Ainsi, parmi ses amis, Oncle Déglingué rassembla des paquets de cadeaux de la forêt. Et au crépuscule de la veille de Noël, les corbeaux noirs voletèrent silencieusement hors de la forêt, ramassèrent dans leurs griffes les cadeaux que le lapin avait attachés avec du fil, et ils s’envolèrent, non seulement vers les maisons des deux garçons, mais aussi vers celles de certaines filles, dont Oncle Déglingué avait entendu parler. Leurs cheminées semblaient être bouchées par de la suie aussi. Ils firent leur chemin en douceur, et aucun garçon ou fille ne les entendit ! Ils allaient aussi silencieusement et aussi discrètement que le Père Noël lui-même !
Tout au long de la veille de Noël, ils descendirent en flottant par les cheminées des maisons de pauvres garçons et filles, aidant le Père Noël, jusqu’à ce que tous les cadeaux qu’Oncle Déglingué avait rassemblés de ses amis aient été déposés. Puis tout le monde alla se coucher, et le lendemain matin, ils se réveillèrent.
« Joyeux Noël, Oncle Déglingué ! » cria Infirmière Jeanne.
« Joyeux Noël, Infirmière Jeanne ! » répondit le lapin. Et partout dans le pays, on pouvait entendre des voix dire : « Joyeux Noël ! Joyeux Noël ! »
Près de la cheminée, dans les maisons de certains garçons et filles qui ne s’étaient pas couchés avec des pensées heureuses, se trouvaient de merveilleux cadeaux.
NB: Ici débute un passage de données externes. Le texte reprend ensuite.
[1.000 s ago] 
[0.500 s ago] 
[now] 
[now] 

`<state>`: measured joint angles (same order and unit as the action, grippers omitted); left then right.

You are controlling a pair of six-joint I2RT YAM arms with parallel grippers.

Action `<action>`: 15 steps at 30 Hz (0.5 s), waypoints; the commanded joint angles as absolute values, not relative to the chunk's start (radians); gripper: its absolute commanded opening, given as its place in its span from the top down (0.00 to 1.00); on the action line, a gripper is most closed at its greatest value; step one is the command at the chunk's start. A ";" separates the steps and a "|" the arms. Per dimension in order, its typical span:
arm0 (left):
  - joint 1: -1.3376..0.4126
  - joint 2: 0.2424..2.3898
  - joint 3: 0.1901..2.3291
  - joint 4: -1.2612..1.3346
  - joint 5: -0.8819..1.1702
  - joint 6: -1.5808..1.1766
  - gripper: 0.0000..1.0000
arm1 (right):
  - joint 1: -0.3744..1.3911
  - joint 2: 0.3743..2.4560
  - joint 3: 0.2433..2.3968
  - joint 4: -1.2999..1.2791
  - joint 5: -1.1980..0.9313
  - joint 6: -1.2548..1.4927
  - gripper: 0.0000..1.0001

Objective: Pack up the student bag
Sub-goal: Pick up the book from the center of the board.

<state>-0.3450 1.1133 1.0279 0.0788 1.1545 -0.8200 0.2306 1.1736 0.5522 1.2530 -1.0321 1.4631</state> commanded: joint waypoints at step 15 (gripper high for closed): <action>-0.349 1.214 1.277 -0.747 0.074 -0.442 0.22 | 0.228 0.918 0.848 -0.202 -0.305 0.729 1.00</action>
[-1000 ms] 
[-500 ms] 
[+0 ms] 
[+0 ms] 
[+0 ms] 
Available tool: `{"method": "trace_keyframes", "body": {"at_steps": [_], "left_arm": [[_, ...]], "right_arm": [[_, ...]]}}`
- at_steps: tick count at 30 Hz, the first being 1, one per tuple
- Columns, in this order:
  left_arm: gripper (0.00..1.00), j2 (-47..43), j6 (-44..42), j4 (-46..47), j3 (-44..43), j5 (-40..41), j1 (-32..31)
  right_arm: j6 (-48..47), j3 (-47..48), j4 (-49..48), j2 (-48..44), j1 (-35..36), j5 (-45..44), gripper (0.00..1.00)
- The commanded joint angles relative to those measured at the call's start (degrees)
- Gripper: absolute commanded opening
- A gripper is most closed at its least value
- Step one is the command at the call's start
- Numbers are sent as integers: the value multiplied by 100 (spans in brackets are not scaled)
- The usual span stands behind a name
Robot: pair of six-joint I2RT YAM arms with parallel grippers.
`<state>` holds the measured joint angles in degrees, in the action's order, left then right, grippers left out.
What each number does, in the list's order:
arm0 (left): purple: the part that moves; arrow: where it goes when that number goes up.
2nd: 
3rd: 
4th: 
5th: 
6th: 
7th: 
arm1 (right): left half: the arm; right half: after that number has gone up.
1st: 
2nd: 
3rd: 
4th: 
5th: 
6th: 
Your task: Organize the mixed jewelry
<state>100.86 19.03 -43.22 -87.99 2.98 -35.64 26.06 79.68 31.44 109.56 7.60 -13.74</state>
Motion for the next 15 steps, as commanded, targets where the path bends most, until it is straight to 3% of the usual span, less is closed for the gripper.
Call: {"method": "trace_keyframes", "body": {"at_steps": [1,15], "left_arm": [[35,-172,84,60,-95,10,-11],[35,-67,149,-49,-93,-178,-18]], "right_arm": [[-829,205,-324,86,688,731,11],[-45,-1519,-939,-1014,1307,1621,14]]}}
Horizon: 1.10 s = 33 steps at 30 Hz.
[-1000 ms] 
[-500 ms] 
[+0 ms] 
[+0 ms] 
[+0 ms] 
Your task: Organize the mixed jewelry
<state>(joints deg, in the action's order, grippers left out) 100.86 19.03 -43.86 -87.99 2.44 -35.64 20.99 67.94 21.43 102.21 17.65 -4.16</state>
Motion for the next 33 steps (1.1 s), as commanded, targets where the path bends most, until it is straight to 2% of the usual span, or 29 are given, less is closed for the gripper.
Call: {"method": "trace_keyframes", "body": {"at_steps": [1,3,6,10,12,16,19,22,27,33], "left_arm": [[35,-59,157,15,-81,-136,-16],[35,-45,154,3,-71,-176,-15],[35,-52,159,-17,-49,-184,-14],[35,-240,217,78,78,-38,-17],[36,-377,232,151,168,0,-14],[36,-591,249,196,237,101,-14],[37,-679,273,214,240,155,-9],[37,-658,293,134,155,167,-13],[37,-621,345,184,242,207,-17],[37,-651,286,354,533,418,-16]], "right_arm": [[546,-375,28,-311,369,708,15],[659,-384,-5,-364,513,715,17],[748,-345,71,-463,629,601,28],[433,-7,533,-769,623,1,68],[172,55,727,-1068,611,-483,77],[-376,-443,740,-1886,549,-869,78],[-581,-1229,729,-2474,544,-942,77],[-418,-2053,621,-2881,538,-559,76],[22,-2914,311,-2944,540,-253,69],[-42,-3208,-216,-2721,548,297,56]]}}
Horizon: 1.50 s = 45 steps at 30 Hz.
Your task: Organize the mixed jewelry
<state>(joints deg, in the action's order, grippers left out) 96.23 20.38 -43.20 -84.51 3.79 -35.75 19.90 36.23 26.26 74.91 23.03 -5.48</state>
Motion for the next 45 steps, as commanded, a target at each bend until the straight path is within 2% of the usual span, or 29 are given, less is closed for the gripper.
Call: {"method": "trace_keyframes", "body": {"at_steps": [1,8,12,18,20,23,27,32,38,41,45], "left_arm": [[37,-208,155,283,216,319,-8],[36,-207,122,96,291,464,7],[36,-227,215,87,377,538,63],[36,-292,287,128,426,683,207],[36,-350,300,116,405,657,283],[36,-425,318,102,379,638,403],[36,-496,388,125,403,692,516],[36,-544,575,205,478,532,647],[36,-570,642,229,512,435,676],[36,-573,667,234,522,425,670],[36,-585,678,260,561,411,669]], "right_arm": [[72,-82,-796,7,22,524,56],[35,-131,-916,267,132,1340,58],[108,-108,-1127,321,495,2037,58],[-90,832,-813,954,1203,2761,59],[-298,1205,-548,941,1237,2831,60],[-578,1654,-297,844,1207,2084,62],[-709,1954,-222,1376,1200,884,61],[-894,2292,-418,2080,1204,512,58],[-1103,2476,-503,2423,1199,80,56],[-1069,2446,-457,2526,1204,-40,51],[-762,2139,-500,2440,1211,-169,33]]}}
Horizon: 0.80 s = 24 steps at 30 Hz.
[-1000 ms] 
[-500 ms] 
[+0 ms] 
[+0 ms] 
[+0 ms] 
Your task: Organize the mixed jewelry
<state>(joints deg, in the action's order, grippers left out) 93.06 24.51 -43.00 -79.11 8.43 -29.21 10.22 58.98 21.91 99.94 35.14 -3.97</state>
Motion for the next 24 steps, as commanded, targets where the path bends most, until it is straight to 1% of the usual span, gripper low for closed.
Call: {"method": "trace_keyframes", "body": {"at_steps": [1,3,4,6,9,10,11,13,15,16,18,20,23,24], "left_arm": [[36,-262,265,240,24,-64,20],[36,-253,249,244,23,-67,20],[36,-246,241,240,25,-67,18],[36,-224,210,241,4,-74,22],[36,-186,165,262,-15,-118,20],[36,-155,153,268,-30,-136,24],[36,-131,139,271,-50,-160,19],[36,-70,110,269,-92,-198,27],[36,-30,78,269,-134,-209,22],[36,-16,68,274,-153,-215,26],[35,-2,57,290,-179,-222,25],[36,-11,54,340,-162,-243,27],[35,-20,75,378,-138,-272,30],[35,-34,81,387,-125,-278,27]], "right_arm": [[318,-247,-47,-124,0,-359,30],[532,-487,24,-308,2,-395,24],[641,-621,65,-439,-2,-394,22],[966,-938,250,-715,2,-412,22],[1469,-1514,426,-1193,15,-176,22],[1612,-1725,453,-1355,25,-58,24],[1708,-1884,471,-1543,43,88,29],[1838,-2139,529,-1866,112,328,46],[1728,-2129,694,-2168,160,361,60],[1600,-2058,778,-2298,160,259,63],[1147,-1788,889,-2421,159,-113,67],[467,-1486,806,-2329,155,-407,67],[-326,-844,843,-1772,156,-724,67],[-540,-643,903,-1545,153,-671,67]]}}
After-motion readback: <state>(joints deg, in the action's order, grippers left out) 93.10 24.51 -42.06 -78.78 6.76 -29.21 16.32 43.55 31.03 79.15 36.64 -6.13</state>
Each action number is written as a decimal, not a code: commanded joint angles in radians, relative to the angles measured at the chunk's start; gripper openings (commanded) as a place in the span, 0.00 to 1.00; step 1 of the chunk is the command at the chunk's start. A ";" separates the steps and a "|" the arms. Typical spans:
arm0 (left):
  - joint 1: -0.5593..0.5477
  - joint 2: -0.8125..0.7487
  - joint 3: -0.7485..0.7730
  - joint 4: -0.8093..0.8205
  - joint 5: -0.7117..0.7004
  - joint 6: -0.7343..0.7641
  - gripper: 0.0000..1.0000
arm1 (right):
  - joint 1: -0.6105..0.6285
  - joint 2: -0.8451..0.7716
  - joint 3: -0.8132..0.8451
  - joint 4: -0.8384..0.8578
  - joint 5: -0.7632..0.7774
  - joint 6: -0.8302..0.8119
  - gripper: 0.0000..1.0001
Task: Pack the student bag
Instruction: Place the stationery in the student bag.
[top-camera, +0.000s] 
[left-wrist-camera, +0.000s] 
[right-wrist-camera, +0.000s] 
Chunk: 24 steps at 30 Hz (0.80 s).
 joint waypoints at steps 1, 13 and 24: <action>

Ils ouvrirent les yeux et restèrent ébahis – ces enfants ne s’attendaient pas à Noël.
« Comment est-ce possible ! » s’exclama l’un des deux garçons qu’Oncle Déglingué avait entendu parler dans les buissons. « Comment le Père Noël a-t-il fait pour descendre par notre cheminée noire ? »
Ainsi, partout, au Pays des Garçons et des Filles, ainsi que dans la Forêt Enneigée des Animaux, résonnèrent les joyeux cris de : « Joyeux Noël ! Joyeux Noël ! »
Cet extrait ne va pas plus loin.